I think it sounds as though he felt humiliated and you didn't make the situation any better by gagging and coughing and refusing to eat anything because your mouth was 'full of Lidl W5 loo spray! Not even Glade!! Loo spray! You sprayed loo spray on your beard! OMG How funny! Loo spray!'

He said he'd made an effort to see you, was tired and stressed. Now you've posted his text on Mumsnet.

annielennoxstuckinmyhead · 03/01/2020 18:56

Please update us with your witty reply 🍕

Geppili · 03/01/2020 18:57

This is so funny! If he had texted back saying 'Jesus I am such an idiot!' with lots of loo brush emojis, he might be a goer!

redcarbluecar · 03/01/2020 19:00

‘Get over yourself, it was only a lidl problem’

Onewardsup · 03/01/2020 19:00

“Wow that’s impressive I need to write to Lidl and tell them their W5 Lavender spray (tm) does indeed get rid of weird and inconvenient shits”

He obviously thought you were being sarcastic when you said he smelt nice and overreacted, so in reality I’d probably tell him you genuinely thought he smelt nice, did find his actions endearingly funny but to go have a good life because sense of humour is important Hmm

Zaphodsotherhead · 03/01/2020 19:01

He's an idiot. A real, genuine, idiot. And a bit of a pretentious idiot at that, if he couldn't even laugh at himself.

aroundtheworldyet · 03/01/2020 19:01

@Onewardsup
Best yet!!!!!!

Lex234 · 03/01/2020 19:01

Text back asking whether he would like to make arrangements to collect his sense of humour from your loo

Zoflorabore · 03/01/2020 19:01

Slightly off topic but the pizza comment had me reminiscing about an old favourite film of mine, set in 1980’s Liverpool where I’m from. It was called “dancing thru the dark”
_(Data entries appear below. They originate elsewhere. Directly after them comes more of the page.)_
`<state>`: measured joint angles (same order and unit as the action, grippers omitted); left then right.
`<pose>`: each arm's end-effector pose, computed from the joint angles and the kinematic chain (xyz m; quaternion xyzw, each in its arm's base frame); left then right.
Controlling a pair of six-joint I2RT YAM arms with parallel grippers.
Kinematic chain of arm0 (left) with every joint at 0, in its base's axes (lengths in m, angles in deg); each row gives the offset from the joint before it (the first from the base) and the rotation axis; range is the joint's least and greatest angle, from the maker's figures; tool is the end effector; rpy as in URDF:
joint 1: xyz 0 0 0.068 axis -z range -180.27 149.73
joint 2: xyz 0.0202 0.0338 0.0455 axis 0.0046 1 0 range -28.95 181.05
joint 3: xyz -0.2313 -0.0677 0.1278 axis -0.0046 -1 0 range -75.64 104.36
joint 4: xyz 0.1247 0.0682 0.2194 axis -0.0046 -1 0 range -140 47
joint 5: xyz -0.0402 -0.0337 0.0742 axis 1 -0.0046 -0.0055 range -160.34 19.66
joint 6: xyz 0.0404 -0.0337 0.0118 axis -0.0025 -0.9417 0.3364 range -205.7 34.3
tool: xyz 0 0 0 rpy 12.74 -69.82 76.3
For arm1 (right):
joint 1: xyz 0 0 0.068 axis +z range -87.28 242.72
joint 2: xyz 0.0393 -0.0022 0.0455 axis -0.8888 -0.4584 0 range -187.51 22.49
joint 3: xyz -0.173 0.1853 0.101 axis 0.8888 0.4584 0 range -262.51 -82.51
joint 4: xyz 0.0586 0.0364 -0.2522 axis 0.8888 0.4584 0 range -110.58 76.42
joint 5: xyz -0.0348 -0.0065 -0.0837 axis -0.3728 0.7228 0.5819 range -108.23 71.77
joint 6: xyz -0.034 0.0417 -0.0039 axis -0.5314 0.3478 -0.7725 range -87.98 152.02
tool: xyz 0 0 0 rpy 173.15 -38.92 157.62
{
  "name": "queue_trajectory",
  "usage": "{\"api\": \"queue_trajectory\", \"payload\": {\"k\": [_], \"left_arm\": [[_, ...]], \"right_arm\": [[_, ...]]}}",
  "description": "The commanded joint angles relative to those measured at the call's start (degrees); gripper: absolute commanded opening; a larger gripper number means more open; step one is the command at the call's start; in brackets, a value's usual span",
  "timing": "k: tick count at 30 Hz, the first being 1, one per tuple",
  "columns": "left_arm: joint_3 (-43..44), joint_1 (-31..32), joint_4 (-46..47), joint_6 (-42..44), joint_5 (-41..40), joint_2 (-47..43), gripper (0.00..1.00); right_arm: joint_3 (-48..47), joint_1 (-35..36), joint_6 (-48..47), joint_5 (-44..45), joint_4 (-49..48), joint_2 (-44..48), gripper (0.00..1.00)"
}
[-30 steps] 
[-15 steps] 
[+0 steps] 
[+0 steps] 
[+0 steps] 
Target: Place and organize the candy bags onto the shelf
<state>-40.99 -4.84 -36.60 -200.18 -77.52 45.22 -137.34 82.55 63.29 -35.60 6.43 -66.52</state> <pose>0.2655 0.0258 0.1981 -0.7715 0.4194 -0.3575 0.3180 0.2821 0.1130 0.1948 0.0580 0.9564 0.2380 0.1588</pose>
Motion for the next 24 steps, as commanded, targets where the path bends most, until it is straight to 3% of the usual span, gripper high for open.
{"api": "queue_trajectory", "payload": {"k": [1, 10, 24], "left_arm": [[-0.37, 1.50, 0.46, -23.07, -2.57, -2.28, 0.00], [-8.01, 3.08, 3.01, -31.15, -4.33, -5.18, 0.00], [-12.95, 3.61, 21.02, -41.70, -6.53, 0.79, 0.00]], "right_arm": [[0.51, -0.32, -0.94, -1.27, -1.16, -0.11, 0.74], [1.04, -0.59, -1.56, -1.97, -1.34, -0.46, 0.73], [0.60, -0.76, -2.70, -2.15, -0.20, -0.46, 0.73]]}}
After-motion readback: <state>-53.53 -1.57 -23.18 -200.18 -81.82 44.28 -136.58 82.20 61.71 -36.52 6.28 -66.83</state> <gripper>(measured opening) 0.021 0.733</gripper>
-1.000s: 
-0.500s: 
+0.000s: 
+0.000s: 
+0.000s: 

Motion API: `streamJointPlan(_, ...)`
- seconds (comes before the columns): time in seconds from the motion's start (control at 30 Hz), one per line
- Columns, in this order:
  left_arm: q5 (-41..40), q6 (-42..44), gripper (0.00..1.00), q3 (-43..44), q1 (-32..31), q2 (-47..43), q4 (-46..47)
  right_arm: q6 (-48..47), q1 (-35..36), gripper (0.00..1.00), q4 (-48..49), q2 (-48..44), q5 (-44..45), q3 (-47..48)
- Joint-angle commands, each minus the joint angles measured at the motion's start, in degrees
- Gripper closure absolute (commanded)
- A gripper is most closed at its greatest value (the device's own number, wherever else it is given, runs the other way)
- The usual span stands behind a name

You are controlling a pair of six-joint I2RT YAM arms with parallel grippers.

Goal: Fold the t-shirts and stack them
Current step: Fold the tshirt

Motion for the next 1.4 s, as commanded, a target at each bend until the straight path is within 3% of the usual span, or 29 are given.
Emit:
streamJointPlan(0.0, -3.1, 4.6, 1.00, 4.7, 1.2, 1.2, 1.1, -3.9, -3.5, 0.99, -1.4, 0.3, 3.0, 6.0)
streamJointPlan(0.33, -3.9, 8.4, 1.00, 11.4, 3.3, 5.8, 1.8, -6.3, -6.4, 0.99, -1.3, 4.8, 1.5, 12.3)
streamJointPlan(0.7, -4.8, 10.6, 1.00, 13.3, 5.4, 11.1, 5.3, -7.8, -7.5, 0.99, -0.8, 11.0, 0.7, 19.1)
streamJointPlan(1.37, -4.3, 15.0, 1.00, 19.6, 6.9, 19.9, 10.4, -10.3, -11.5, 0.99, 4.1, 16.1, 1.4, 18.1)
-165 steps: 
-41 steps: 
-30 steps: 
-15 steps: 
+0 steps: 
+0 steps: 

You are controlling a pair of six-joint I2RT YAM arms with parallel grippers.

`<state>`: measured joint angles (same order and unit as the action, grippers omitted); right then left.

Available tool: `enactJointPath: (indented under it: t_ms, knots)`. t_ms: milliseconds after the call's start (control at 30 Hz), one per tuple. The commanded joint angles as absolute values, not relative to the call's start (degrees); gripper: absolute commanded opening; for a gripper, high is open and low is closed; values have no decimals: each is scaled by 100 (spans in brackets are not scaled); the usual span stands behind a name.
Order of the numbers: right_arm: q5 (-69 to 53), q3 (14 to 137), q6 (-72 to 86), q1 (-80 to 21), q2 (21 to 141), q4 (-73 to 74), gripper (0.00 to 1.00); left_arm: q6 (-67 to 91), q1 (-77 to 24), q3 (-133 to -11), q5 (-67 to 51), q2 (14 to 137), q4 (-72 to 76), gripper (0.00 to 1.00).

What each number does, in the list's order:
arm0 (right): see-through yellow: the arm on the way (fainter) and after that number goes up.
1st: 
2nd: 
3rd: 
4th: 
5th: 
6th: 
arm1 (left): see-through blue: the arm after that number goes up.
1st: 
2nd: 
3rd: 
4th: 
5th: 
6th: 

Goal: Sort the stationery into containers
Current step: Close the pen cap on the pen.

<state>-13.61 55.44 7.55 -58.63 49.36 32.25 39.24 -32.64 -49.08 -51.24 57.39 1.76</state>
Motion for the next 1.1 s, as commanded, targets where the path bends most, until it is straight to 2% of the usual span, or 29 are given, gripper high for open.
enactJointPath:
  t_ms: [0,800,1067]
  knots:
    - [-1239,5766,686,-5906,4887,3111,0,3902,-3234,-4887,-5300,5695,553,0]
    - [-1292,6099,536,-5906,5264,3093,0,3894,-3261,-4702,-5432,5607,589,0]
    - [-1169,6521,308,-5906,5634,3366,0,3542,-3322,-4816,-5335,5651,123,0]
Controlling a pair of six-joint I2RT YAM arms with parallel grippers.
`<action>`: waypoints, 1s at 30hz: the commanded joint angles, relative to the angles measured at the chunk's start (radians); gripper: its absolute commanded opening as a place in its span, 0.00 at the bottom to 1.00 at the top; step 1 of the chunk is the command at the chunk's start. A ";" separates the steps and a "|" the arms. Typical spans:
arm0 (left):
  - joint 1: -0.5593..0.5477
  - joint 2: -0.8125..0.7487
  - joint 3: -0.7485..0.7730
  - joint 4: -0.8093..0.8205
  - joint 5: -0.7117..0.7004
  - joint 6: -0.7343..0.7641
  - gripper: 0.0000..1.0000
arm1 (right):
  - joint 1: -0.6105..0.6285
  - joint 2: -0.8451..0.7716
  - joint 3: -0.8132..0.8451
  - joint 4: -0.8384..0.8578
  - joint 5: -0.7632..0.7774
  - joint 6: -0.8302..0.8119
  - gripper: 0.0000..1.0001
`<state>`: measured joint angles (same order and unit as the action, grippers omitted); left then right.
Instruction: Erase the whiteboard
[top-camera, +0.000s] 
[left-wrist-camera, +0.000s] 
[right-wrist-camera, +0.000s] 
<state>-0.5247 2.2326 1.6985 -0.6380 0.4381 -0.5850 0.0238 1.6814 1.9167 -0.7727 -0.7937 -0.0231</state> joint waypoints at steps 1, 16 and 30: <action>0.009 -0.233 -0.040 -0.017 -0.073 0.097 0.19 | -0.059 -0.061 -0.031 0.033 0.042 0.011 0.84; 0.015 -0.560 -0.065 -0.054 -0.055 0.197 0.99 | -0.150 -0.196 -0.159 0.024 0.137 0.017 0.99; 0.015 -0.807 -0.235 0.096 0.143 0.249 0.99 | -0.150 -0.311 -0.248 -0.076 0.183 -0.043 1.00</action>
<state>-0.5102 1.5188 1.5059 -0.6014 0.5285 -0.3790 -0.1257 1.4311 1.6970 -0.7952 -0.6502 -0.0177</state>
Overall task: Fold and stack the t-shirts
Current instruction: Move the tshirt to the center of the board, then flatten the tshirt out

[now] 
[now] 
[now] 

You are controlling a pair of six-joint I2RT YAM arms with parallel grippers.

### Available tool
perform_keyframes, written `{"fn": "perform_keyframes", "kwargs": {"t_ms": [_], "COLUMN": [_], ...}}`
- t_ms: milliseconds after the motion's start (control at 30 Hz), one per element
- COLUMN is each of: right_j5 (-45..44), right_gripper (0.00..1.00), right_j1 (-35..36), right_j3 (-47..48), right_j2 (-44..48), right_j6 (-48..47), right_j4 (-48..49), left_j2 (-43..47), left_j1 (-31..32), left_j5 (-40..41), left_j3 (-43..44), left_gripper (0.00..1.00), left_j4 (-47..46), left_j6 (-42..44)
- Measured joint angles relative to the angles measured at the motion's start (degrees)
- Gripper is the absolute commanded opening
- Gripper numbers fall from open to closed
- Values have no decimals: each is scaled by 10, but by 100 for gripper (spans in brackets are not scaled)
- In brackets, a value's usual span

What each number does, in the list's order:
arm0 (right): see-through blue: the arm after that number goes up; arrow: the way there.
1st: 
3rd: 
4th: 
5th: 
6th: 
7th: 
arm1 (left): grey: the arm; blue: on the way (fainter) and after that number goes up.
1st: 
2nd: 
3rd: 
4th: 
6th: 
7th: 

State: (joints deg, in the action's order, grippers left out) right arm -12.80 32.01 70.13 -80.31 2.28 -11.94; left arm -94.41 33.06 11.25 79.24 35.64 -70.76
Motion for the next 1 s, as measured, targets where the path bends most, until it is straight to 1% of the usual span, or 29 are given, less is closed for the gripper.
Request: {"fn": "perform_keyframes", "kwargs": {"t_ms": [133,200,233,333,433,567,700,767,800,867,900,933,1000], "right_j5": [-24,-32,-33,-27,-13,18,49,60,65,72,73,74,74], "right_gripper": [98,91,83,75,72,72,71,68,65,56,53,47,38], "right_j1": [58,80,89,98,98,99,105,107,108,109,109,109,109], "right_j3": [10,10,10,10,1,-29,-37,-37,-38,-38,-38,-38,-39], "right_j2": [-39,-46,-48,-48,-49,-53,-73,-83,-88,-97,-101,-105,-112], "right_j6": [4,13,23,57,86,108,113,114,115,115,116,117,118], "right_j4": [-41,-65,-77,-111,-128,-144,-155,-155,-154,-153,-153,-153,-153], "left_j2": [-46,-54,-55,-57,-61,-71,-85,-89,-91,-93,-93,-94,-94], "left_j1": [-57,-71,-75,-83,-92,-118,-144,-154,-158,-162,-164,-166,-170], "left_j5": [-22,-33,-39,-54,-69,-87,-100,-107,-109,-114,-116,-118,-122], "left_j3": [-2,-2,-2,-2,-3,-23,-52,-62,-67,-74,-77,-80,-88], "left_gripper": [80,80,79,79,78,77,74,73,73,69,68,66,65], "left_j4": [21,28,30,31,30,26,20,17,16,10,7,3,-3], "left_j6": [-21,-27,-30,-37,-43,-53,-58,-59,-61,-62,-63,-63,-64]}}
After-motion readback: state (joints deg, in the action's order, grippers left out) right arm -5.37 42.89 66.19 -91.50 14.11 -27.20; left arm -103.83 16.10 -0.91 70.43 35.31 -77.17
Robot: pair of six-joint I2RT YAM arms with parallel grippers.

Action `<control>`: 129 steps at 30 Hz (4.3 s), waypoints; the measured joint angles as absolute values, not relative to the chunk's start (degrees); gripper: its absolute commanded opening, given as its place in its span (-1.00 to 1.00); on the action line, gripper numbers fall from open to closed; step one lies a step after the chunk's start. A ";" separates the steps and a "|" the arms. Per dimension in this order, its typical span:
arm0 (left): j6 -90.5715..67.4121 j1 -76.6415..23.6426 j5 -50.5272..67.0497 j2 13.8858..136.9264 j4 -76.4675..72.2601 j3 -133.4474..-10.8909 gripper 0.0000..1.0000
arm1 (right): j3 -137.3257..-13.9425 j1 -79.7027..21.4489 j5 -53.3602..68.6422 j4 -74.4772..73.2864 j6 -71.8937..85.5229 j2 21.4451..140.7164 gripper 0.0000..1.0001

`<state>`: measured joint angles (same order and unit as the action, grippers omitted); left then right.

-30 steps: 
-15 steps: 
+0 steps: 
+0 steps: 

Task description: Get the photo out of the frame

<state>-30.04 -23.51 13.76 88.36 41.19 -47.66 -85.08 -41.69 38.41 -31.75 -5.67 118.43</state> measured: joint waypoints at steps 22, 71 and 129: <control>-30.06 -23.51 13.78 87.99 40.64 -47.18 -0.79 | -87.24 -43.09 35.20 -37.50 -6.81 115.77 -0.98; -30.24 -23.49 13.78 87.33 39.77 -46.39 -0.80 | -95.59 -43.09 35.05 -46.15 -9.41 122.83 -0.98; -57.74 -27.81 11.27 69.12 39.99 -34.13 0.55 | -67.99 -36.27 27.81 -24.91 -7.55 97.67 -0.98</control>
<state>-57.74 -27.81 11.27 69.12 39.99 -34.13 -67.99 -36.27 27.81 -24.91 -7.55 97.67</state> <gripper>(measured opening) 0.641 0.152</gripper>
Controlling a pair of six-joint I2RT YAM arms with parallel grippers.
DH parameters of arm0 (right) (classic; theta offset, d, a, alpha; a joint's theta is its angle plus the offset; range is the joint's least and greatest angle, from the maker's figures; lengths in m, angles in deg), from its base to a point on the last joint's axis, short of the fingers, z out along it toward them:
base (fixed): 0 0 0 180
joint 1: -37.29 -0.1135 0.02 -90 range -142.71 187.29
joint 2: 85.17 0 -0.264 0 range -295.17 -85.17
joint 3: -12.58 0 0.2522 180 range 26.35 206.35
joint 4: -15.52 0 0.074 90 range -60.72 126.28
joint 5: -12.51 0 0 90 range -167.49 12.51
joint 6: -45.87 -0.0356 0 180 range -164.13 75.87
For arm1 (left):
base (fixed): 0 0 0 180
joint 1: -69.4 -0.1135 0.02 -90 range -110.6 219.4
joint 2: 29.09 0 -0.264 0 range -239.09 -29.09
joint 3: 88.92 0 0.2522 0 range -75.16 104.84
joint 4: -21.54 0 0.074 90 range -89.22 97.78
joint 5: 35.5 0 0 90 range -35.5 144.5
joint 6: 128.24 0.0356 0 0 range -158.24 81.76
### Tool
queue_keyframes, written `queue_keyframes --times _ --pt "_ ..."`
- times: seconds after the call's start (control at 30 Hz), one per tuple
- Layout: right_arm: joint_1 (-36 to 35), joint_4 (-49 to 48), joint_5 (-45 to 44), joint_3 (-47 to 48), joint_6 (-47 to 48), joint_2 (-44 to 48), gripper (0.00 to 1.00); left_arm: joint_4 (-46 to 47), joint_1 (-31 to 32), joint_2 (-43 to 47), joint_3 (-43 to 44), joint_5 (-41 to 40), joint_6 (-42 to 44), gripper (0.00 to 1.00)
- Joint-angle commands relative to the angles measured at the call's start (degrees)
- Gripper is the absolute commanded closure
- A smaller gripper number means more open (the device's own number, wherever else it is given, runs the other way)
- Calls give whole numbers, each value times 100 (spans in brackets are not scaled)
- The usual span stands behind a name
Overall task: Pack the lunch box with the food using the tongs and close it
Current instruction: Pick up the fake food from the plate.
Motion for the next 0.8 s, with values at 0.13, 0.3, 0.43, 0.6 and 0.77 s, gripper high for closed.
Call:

Anyway. a group of lads are at a nightclub and one of them starts gyrating up against a woman and then immediately says to her “do you wanna come back to mine for a fuck and a pizza?” She replied “is that a wholemeal pizza?” Grin

As you were op....

Dogleg · 03/01/2020 19:02

APatchyTomCat!! DD and I are creased laughing! Moustache!! Classic!

Clymene · 03/01/2020 19:02

I'd send him a photo of the bottle and say "oh that's a shame. As you seemed to like it though, here's the beard fragrance you used yesterday. Exclusive to Lidl."

CruCru · 03/01/2020 19:02

While it is funny thinking of witty replies, it will definitely annoy him most of all if you don't respond. So don't. Block him and go out with someone else.

TigerOnAtrain · 03/01/2020 19:02

@FeakAndMeeble

Fookinell. Dodged a bullet there. What a weirdo he sounds.

And he 'absorbed the smell of chips into his beard.' boak 🤢

Makes me glad to have a man with no beard. VOM!!!! 🤮

ilikemethewayiam · 03/01/2020 19:03

Lol! Some brilliantly funny responses on this thread.

What a twat! So up himself! He’s done you the biggest favour!